1. Introduction These last years, the international community has known an increase of ecological and technological disasters. Many countries were devastated by destructive forest fires or suffered of fatal floods. However, the means of prevention and fight are each day more effective. The use of computer tools is largely accepted in this domain and spreads with the development of new technologies. Their use makes it possible the improvment of the traditional methods and generates development techniques helping to understand and control the time evolution of these phenomena. Among those, computer simulation allows the rise of new concepts adapted to the study of such systems [Ingalls 2002] This work is related to the simulation of complex phenomena integrating space dynamics.
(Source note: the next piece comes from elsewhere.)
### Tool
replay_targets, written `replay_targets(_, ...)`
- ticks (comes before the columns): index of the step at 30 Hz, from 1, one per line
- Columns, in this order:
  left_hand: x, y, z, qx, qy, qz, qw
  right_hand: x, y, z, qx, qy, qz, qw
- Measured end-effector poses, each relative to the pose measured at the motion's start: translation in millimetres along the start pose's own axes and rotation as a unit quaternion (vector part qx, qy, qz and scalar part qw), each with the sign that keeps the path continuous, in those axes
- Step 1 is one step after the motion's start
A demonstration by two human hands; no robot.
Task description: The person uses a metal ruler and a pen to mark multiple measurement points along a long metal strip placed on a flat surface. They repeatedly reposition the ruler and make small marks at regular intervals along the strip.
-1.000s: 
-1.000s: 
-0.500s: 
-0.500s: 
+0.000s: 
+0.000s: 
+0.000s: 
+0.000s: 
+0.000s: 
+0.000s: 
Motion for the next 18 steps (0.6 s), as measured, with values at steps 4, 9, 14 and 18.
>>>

We treat the design of a computer model for distributing simulation of fire spread. The need of adapted methodologies in this area is a recurrent problem. Indeed, the simulation times obtained are still too important and do not allow developping effective prediction tools. Obtaining realistic high speed simulations seems to be viable only to the detriment of the precision of the model. This is due to the physical models increasing complexity which is in constant opposition with the available computing resources. We try to find solutions to these problems by combining modeling and simulation concepts, objects and parallel computing techniques. This work relies upon the combination of simulation formalisms to specify discrete event simulators [Zeigler et al. 2000], and upon an innovative modeling method. The developed model allows an optimal use of parallel computing resources available and thus a gain in terms of performances. We discuss the techniques founded on OpenMOSIX for distributing the fire spread simulation. This paper is organized as follows. First, we introduce the essential software paradigms we use in our development (Section 2); second, we describe both the modeling and simulation structures (section 3); third, we explain the fire spread implementation details and analyze the simulation results (section 4); finally, we give some conclusions and some perspectives of work (section 5).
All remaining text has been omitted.